What is Laser Resurfacing?
Laser resurfacing is a cosmetic treatment that can help improve the texture, elasticity and/or color of your skin. There are two forms of resurfacing: ablative and non-ablative. CO2 laser resurfacing is an ablative procedure that causes tissue injury to the surface of the skin. Essentially, we make a tiny wound that your body must heal, and this is how we stimulate your skin to make new collagen. The injury and subsequent collagen development makes new skin looks tighter, firmer and younger!
What is CO2 for?
CO2 is for Carbon Dioxide. This is the material used in the development of the laser beam used in the resurfacing procedure. CO2 lasers use light at a wavelength of 10,600 nanometers. This wavelength penetrates the skin and targets water in all of our cells. Once the light energy is absorbed into skin, it’s quickly converted into thermal energy. This heat is so intense, that the skin literally vaporizes where the laser hits it. This is why CO2 laser resurfacing is so good at producing a “controlled” wound in your skin.
What is Fractional CO2 Laser Resurfacing?
This is where it can get a bit confusing for some. Fractional CO2 laser resurfacing works in the exact same way as described above except that the beam of light energy passes through a filter (like a strainer) that splits it up into lots of smaller laser beams. Hence, fractional resurfacing removes only a portion of the treated area, usually 20% – 70%.
Older, “full field” ablative CO2 resurfacing couldn’t be done on darker skin types. Many patients suffered with infections, scarring and permanent, unwanted textural changes in their skin afterwards. Not to mention the fact that most people took at least 2 to 4 weeks to heal enough to return to work and social events. In short, the older, non-fractionated or full field resurfacing treatments were a bit of a tough sell and could only be provided to Caucasian skin types.

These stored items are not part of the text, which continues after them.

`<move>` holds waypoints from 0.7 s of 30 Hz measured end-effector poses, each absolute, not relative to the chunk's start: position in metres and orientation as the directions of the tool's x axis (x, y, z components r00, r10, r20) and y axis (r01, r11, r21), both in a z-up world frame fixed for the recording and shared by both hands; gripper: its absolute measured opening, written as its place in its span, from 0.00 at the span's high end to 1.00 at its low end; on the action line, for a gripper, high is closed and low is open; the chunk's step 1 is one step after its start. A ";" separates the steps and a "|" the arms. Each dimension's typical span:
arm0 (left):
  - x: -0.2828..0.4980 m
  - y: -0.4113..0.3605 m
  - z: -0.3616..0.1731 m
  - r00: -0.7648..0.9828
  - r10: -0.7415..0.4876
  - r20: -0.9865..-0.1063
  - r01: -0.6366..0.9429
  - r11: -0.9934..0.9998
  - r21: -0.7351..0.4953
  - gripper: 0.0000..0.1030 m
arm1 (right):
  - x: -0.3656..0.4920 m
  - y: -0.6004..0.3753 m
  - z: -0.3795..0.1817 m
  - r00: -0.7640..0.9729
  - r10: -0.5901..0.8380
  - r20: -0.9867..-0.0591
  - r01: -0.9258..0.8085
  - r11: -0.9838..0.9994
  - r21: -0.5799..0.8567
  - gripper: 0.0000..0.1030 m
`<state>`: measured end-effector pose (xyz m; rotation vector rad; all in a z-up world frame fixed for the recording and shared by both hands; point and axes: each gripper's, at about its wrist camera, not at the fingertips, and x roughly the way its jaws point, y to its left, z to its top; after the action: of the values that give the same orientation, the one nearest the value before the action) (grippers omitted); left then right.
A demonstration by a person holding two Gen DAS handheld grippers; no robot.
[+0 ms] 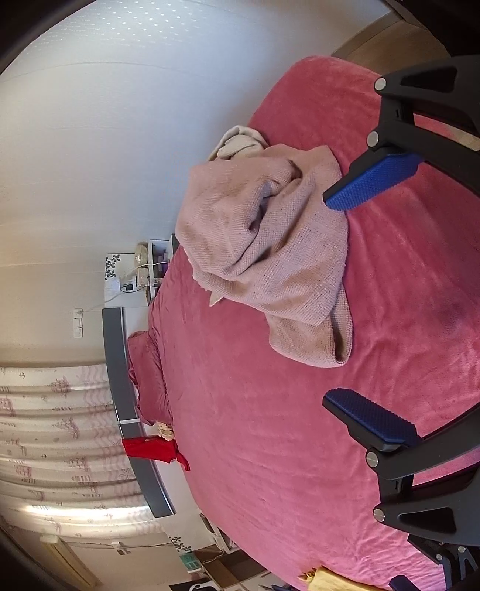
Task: Fold clothes
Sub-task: 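Move both grippers toward the crumpled pink knit sweater on the bed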
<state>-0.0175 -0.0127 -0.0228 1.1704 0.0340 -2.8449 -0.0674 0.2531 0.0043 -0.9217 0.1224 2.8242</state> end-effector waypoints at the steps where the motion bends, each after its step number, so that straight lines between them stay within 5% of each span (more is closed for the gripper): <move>1: -0.017 -0.013 -0.023 -0.709 -0.052 -0.703 0.068 -0.998 0.005 0.00 | -0.068 0.253 0.004 -0.793 0.136 -0.593 -0.186 -0.982 0.024 0.03; 21: -0.013 -0.015 -0.024 -0.706 -0.057 -0.706 0.064 -0.998 0.017 0.00 | -0.066 0.252 -0.001 -0.783 0.122 -0.610 -0.183 -0.982 0.038 0.03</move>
<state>-0.0127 -0.0146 -0.0240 1.1764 0.0137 -2.8419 -0.0658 0.2525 -0.0006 -0.9555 0.1420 2.8191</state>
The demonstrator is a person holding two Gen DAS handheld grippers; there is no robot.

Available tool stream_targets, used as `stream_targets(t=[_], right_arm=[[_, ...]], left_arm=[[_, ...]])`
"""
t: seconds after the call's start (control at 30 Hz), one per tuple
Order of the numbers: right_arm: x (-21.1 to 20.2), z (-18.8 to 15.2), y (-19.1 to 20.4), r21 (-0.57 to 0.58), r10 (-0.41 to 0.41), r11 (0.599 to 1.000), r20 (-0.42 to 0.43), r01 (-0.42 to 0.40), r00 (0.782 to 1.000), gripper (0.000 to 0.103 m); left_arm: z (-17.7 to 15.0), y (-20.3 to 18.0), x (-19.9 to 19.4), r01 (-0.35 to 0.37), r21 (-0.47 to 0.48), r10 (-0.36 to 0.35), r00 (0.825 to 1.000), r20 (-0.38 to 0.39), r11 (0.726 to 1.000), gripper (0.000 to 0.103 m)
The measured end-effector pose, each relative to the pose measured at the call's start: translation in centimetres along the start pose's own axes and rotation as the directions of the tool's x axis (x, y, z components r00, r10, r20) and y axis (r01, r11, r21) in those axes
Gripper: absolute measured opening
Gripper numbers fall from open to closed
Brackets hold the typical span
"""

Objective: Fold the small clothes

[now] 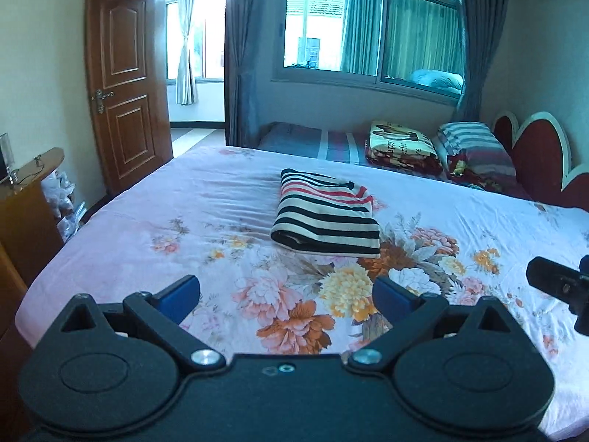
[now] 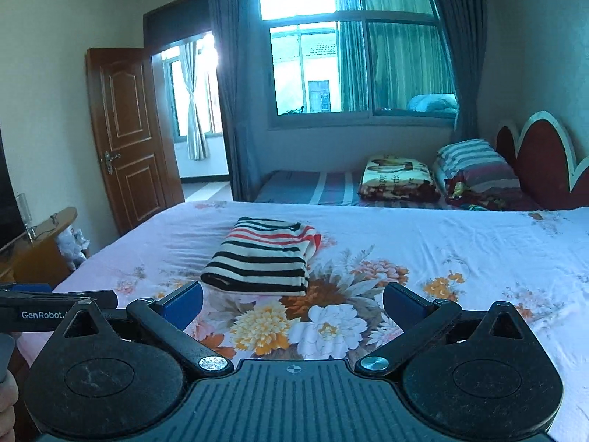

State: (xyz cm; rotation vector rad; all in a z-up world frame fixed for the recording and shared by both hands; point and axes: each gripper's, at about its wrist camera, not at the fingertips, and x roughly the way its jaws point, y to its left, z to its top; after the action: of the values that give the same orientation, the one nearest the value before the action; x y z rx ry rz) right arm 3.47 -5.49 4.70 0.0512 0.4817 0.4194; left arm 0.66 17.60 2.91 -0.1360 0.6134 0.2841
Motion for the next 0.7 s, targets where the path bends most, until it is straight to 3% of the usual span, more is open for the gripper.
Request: stream_targets(t=[0.7], right_arm=[[-3.6,-0.5,0.2,0.017,0.01,1.0,0.039,-0.01,0.999,0.103]], left_arm=[[-1.1,-1.4,-4.3,-0.009,0.055,0.007,0.999,0.044,0.998,0.1]])
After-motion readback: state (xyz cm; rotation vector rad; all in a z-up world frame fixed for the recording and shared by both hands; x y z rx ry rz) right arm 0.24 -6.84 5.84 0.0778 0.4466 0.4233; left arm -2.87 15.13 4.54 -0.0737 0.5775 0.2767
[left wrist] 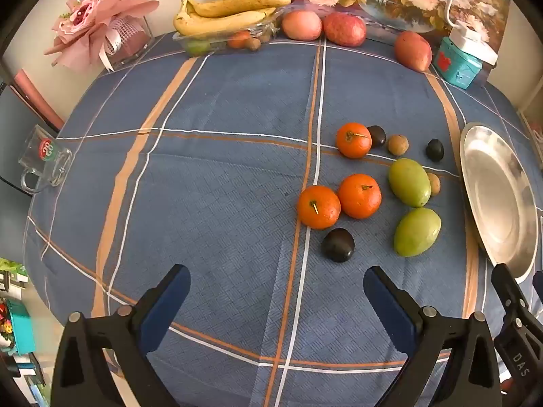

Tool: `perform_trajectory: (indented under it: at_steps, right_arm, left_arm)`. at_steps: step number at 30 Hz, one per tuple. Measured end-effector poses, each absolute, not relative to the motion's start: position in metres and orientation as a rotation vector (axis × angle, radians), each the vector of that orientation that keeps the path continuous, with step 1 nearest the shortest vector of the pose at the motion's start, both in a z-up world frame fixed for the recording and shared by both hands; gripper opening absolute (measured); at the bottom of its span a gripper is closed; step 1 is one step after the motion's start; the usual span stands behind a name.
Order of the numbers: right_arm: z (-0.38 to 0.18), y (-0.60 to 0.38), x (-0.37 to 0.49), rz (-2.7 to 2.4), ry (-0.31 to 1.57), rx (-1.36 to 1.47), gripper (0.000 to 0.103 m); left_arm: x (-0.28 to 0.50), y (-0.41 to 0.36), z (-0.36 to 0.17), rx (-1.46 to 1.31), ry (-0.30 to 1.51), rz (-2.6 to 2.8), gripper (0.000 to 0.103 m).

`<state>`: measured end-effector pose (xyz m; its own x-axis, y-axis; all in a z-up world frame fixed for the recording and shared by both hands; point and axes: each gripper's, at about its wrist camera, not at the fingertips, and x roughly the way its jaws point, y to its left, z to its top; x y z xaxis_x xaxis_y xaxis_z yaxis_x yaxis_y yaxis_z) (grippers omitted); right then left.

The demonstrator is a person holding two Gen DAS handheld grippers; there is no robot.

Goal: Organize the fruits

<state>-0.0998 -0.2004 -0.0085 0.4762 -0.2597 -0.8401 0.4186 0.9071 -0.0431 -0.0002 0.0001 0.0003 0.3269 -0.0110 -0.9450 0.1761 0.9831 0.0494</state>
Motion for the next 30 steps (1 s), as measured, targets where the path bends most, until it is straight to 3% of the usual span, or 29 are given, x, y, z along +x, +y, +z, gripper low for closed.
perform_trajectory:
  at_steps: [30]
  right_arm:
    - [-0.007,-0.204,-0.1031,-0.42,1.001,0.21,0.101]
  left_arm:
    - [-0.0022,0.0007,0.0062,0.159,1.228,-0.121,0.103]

Fractional CO2 changed all that. The results are still impressive, but there’s much less risk of problems afterwards, and you can be fully healed usually within about a week. Newer technologies that use different energy sources such as erbium can be used on even the darkest, African American skin type (color).
Benefits of CO2 Laser Resurfacing
The benefits of CO2 laser resurfacing come about during the healing process. For example, patients with acne scars are able to improve the texture of the skin because the resurfacing procedure removes scar tissue and during the healing process, the body generates new, soft collagen that heals the skin smoother than it was prior to treatment.
What’s the Downtime for CO2 Laser Resurfacing?
This is depends on whether you have a full field or fractional treatment. Full field will require you to have a general anesthetic and typically requires several weeks of recovery. Fractional CO2 laser resurfacing can be done with a combination of local and topical anesthetic and recovery times are usually within about 5 to 7 days.
Whichever you decide is best for you, make sure that your laser practitioner has plenty of experience and walks you through step-by-step of either procedure. Being prepared and fully informed on your treatment is the best way to ensure that you are happy with your experience and results after!